A mulher tem o direito de estar neste mundo, num lugar apropriado para viver. Exactamente da mesma forma, a crian­ça que está no seu útero tem o direito de estar no seu mundo, num lugar apropriado para se alimentar, desenvolver e ficar protegida. Assim, contrariamente ao que Thomson pensa, a criança tem o direito de estar no útero – tal como a própria Thomson teve este direito quando era ainda uma nascitura. Deste modo, a analogia com o assaltante ou o intruso acidental fracassa – e, consequentemente, qualquer argumento que tente justificar a expulsão da criança do útero a partir da ideia de que não passa de um in­truso está também condenado ao fracasso.
Em segundo lugar, mesmo que a criança fosse um intruso, isso justificaria a sua eliminação da mulher, mas não o acto de a matar. Como já observei, não posso atirar o intruso pela janela, se isso significar que vou matá-lo atirando-o de um penhasco. E, como é óbvio, o aborto consiste nisto: matar a criança. O aborto é errado porque consiste em muito mais do que uma simples eliminação: con­siste em cortar a criança aos pedaços, queimar a sua pele, etc. Quem faria algo deste género a um intruso?»
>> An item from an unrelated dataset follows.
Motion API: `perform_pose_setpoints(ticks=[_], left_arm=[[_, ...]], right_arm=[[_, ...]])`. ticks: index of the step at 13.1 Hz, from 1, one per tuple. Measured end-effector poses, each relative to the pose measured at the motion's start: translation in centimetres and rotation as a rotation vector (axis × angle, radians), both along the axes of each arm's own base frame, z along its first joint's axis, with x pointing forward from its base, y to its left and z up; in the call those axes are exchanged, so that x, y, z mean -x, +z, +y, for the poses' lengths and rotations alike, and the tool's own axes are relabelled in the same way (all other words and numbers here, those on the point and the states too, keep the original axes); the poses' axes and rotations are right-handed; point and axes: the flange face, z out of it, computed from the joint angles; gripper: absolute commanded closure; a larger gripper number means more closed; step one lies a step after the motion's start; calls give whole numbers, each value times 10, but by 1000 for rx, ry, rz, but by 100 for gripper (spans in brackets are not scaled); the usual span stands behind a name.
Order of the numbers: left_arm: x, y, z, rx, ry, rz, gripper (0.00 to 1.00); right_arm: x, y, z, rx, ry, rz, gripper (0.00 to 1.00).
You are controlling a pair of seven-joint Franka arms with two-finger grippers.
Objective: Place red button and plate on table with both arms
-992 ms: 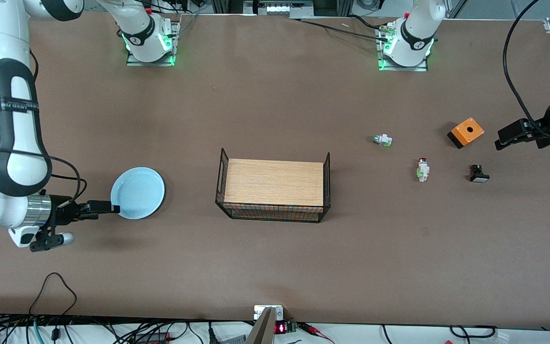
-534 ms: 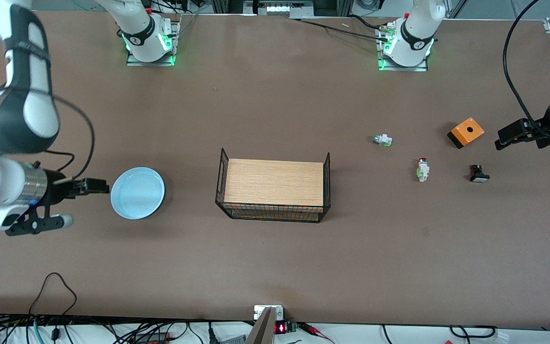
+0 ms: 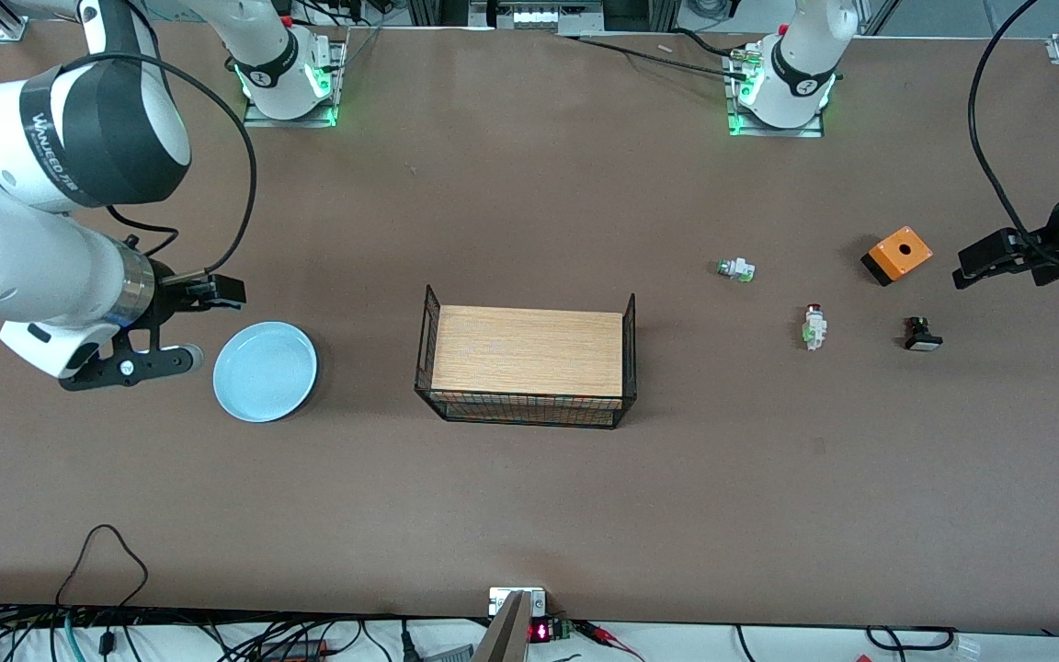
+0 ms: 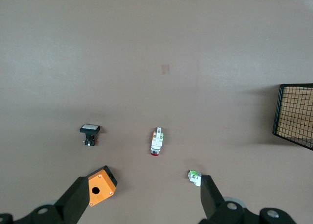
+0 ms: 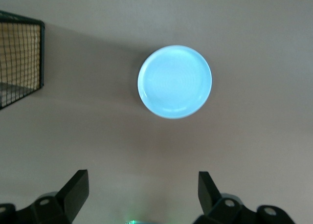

Adaptado de Stephen D. Schwarz, O Direito da Mulher a Controlar o Seu Corpo?, in A Ética do Aborto, pp 64-66.


  1 – Qual é a tese central do texto? 
A tese central do texto é a de que o feto humano é um ser que tem direito a ser protegido.
2 – Que proposição mostra que Schwarz discorda radicalmente de Thomson ou pelo menos da interpretação que faz das suas ideias?
A proposição é A criança não é um intruso.
3 – Ao afirmar que a criança não é um intruso, Schwarz está implicitamente a denunciar como fraco o argumento do violinista apresentado por Thomson. Lendo o texto de Schwarz consegue esclarecer qual a principal objecção do autor?
Schwarz nega que haja semelhança plausível entre o violinista ligado à pessoa da qual a sua sobrevivência depende e o bebé que vive no útero da mãe. A pessoa ligada ao violinista não tem dever algum de sustentar a vida daquele, ao passo que a mãe tem o dever de preservar a vida do feto. Porquê? Porque o violinista é um estranho que estabelece uma ligação exterior e artificial com a pessoa a que está ligado e o feto é filho de uma pessoa, ligado a ela de forma natural e profundamente íntima. Que não se tenha a obrigação de sustentar a vida de estranhos não implica que não tenhamos a obrigação de sustentar a vida do que é nosso e em nós vive.